◆ DATA PROVIDED
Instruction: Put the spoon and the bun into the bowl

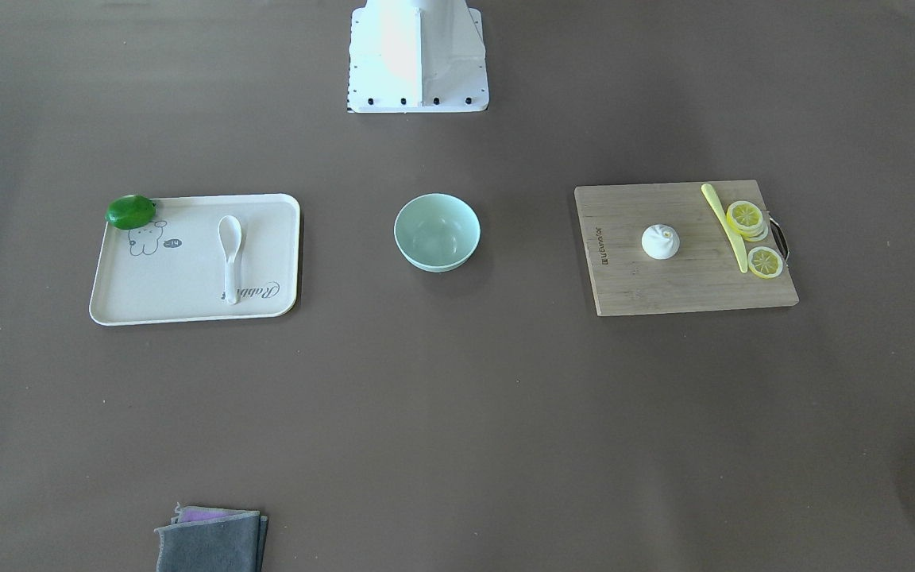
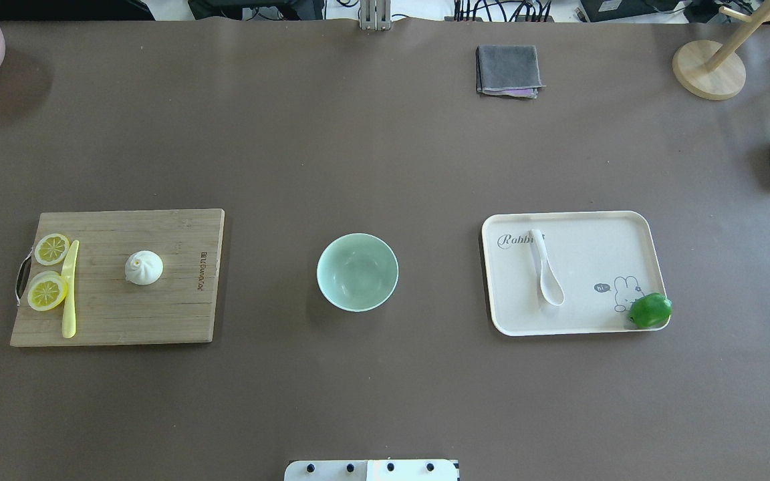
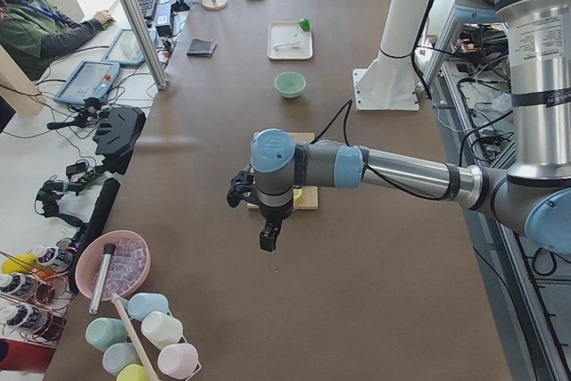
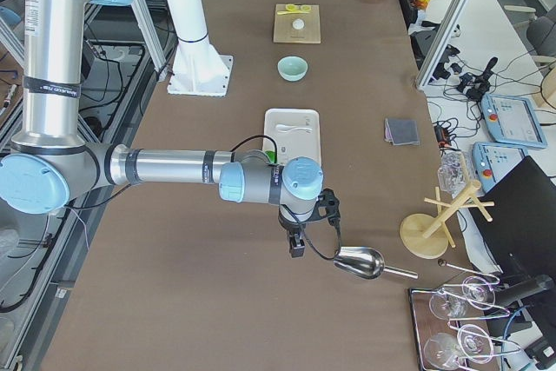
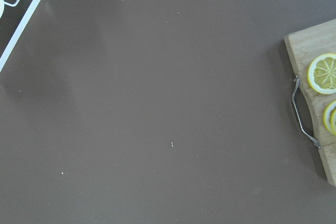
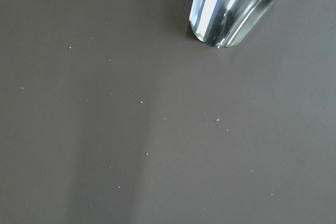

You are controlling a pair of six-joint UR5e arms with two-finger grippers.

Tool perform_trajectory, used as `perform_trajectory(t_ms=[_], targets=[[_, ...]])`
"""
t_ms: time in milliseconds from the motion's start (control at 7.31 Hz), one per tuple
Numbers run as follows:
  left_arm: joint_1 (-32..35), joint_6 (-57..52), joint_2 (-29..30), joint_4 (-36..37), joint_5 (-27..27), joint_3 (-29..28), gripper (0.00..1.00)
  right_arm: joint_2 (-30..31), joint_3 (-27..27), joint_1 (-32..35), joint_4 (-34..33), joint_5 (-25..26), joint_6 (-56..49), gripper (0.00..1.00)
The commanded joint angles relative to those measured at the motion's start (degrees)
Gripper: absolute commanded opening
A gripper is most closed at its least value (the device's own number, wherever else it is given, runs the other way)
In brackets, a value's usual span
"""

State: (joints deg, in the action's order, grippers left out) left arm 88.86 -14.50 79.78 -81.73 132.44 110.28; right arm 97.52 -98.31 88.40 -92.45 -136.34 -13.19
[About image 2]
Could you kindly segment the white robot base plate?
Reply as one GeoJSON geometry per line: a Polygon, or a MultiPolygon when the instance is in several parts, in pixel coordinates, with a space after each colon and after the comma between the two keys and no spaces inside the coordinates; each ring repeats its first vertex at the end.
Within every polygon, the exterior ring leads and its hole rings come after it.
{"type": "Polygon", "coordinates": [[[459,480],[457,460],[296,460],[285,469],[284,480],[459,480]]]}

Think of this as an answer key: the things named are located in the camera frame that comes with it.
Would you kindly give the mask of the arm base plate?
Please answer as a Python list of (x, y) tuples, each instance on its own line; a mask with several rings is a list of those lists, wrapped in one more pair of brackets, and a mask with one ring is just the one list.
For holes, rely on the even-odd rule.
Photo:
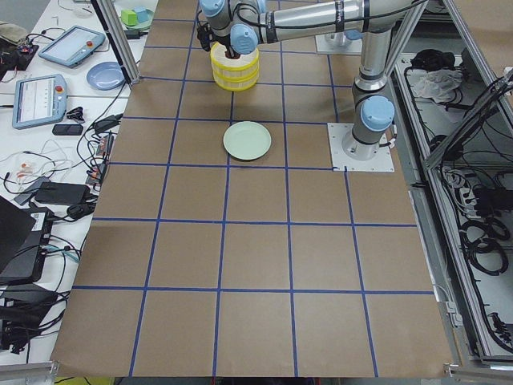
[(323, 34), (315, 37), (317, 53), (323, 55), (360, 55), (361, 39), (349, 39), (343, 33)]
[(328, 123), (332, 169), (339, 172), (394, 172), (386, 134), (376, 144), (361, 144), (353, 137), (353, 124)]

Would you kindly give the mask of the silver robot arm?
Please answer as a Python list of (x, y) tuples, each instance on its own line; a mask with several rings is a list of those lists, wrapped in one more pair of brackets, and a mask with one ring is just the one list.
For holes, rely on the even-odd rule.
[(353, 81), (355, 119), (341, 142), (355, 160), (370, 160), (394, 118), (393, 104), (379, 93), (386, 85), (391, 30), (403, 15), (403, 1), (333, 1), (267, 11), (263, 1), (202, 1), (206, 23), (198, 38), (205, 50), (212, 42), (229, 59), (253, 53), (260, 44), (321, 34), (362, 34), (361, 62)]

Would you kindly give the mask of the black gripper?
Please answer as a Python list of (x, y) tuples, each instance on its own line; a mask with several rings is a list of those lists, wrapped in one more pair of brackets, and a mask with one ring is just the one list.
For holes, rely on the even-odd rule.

◆ ASSIGNMENT
Every line that contains the string "base" should be copied from the entries.

◆ RESPONSE TO THIS TASK
Could you kindly segment the white robot base plate?
Would you kindly give the mask of the arm base plate?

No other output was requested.